This new triple-moment bulk hail microphysics scheme (3MHAIL) predicts the relative dispersion parameter for a gamma distribution function via the prediction of the sixth moment (related to the reflectivity factor) of the distribution in addition to the mass mixing ratio and number concentration (third and zeroeth moments, respectively) thereby allowing for a fully prognostic distribution function. The well-known narrowing of the hail size distributions as the precipitation core descends makes intuitive the limitations imposed by two-moment schemes that assume constant width parameters. Moreover, a significant improvement in the representation of sedimentation, melting, and formation processes of hail compared to lower-order moment schemes (Loftus, 2012) was seen when simulating two storms; one of them was the case used for the experimental design of the present study.

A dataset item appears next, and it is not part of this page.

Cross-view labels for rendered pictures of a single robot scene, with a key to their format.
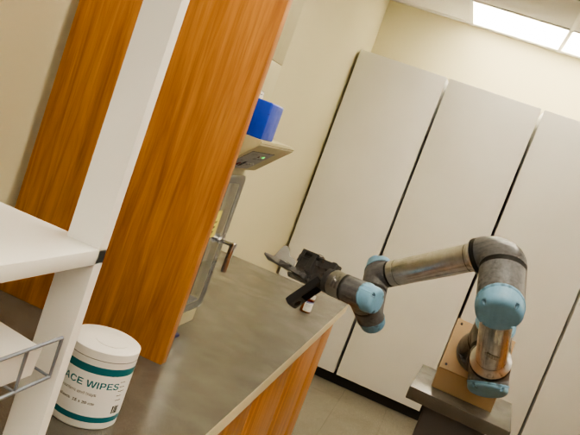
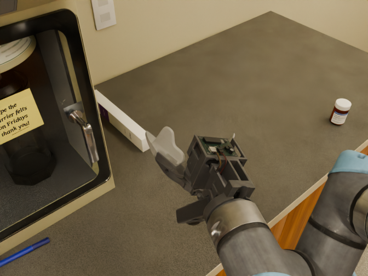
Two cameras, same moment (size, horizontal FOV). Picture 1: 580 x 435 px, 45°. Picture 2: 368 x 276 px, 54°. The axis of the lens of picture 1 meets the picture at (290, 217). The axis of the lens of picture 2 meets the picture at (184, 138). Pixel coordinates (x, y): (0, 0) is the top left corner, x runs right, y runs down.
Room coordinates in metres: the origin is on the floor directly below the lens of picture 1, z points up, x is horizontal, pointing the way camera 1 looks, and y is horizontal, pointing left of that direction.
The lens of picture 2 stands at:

RAMS was configured to cover an area 100x100km with a horizontal grid spacing 500m (Nx=Ny=200) and a vertically stretched grid (Nz=50) with the first model level at an altitude of approximately 40m. In addition to the aforementioned recent improvements, RAMS microphysical modules considered the explicit activation of CCN (and giant CCN), a bimodal representation of cloud droplets, a bin-emulation approach for computing hydrometeor number concentration and mixing ratio changed due to all collisional mechanisms, including droplet collection, and ice-particle riming. CCN concentrations (a prognostic variable) were initialized with values between 150 and 3000 cm-3 at low levels, exponentially decreasing above 3km. The sounding of a hailstorm for which 1-inch diameter hail was reported was systematically perturbed by enhancing vapor contents at low levels up to 25%. More than a hundred numerical experiments have been performed covering a simulation period of 90 minutes each.
This study is not focused on the time evolution and behavior of individual storms but rather concentrates on a more macroscopic perspective; the analysis is similar to that of Carrió and Cotton (2011) for urban storms, although varying cloud base heights instead of instability levels. The response of many integral quantities was non-monotonic when CCN concentration was increased. Among them, maximum updraft speeds occurred at slightly higher altitudes and were more pronounced for more moistruns. Maximum surface winds and low-level divergence linked to downdrafts showed a similar response. The integral mass of hail precipitation, maximum local accumulations and the corresponding precipitation rates behaved similarly for the dryer runs. In the case of liquid precipitation, however, the integral mass of precipitation, the maximum local accumulations, and precipitation rates tend to monotonically increase with CCN, especially for more the moist"runs.